I was 9 months pregnant and stationed in Hawaii with my husband, and Mom didn't want to worry me, so she casually mentioned over the phone that she had to have a little surgery. She told me she had a couple of 'cysts' that needed to be removed and that she would lose her spleen and maybe part of her pancreas, but that it was really no big deal and I shouldn't worry. Being nine months pregnant with my first child and 3000 miles away from home, I took her at her word.
In fact, Mom had a 5 pound, grapefruit sized tumor that the doctors thought was attached to several organs and that it might or might not have been cancerous. When Mom went in for surgery, she was prepared to lose her spleen, her kidney, part of her stomach, and much of her pancreas. At the time, I had no idea.

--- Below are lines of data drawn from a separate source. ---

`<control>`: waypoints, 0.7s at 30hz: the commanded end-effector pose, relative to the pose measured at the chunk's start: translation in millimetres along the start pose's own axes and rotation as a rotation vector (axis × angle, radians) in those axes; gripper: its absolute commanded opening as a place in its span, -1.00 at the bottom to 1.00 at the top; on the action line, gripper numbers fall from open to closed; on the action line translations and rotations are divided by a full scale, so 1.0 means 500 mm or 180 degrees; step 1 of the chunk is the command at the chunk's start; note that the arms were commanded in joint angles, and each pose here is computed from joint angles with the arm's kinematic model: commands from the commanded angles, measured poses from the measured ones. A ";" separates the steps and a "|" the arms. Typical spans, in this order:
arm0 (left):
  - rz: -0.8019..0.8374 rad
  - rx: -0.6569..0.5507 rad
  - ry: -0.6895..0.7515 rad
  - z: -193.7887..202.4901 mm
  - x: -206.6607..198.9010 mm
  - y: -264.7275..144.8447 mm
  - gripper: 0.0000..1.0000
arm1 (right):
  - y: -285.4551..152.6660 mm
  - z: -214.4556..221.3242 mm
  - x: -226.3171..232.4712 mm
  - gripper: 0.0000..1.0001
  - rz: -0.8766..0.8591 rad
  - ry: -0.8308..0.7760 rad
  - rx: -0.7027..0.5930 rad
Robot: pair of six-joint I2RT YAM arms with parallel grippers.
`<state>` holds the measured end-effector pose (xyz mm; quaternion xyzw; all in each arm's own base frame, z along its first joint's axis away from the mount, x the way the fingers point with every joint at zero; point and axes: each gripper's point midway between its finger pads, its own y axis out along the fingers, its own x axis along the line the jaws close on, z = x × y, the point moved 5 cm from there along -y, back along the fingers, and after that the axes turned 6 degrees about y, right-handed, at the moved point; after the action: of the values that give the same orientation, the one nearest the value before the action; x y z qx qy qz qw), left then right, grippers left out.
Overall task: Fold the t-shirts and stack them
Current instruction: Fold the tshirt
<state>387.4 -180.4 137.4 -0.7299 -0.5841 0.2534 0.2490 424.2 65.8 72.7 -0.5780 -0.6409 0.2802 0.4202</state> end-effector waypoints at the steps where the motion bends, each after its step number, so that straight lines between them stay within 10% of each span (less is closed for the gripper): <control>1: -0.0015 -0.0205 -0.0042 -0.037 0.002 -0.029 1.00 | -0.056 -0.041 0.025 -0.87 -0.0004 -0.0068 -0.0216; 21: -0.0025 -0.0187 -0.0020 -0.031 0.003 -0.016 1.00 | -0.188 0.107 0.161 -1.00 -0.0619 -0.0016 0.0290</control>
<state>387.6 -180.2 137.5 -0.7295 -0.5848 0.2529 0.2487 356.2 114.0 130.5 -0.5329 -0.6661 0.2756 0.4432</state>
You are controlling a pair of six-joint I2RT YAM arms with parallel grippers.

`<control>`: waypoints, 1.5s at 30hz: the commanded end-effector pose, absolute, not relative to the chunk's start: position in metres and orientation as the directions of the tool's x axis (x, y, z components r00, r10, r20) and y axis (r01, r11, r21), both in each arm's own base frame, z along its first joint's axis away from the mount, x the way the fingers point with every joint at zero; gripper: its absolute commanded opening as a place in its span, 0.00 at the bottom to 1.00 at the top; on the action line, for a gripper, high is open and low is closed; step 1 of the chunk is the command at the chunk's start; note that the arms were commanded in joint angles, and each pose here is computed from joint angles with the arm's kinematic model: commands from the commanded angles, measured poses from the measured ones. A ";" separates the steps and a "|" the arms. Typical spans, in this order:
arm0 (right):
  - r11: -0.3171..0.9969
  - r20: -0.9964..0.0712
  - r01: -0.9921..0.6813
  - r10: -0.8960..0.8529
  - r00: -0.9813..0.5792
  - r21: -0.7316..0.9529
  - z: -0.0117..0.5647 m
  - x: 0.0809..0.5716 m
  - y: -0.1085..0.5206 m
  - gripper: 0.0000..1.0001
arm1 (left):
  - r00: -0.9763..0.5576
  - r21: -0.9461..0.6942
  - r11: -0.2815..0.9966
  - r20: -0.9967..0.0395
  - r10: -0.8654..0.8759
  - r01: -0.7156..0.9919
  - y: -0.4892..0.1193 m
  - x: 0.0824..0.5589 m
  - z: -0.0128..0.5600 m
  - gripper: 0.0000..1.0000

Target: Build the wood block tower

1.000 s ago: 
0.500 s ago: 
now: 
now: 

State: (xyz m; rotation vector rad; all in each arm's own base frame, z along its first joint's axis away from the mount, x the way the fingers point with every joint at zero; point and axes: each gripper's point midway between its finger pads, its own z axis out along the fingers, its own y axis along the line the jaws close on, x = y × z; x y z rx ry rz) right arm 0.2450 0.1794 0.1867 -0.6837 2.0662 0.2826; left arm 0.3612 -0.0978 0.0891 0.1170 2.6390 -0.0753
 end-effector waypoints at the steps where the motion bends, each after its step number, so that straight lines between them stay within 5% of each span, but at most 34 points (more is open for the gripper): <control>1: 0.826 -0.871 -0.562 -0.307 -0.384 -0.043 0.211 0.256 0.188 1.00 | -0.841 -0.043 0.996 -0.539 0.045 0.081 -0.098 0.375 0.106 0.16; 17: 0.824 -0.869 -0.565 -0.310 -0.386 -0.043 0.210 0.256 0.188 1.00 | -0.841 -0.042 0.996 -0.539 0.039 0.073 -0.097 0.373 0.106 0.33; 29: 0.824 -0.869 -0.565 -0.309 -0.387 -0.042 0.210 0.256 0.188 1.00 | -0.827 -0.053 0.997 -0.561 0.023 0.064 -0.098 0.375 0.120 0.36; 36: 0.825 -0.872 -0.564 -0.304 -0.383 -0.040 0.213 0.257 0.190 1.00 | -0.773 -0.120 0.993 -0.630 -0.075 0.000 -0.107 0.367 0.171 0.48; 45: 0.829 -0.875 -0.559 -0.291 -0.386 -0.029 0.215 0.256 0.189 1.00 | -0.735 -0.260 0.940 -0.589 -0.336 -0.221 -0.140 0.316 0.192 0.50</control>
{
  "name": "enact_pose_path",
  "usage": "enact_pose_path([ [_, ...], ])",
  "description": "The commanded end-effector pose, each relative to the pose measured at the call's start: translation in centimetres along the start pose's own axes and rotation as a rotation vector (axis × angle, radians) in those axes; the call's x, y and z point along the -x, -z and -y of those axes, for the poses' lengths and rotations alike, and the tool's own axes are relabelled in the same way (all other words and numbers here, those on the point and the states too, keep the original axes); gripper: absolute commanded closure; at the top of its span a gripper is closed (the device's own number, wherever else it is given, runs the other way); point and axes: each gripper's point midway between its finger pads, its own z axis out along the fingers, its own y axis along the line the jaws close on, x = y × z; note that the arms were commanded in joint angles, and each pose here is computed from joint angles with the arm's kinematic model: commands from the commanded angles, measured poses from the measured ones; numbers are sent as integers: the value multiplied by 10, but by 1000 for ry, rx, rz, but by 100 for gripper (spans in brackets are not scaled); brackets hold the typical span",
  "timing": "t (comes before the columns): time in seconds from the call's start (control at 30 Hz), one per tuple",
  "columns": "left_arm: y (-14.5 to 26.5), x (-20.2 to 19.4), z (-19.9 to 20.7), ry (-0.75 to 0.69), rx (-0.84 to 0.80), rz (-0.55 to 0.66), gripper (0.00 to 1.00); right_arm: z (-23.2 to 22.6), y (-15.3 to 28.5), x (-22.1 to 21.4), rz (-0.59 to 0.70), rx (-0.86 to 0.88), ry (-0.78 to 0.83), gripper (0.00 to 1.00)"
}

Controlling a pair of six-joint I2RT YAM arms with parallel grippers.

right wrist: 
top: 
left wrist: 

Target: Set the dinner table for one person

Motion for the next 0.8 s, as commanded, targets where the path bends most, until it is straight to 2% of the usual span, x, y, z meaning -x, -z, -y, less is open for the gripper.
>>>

Her surgery was scheduled for February 21, which was the day I went into labor. I delivered a son, and Mom delivered an islet cell tumor. It was attached only to her spleen and the tail of her pancreas, so she was able to keep her other organs in tact. The doctors said they would be unable to tell if the tumor was cancerous only if it recurred somewhere else in the body, probably the liver.
I had no idea what was going on. I had the number to the nurses' desk at the hospital where Mom was. I called with the news of my son's birth, and they put me through to Mom's room. My sister answered the phone and put Mom on. She was barely out of the recovery room, but she talked to me and shared in my joy while sparing me the pain of what was happening to her. My sisters had been sworn to secrecy as well because Mom said she didn't want anything to take away from the joy of our new baby, and she was afraid I would worry too much about something I couldn't help.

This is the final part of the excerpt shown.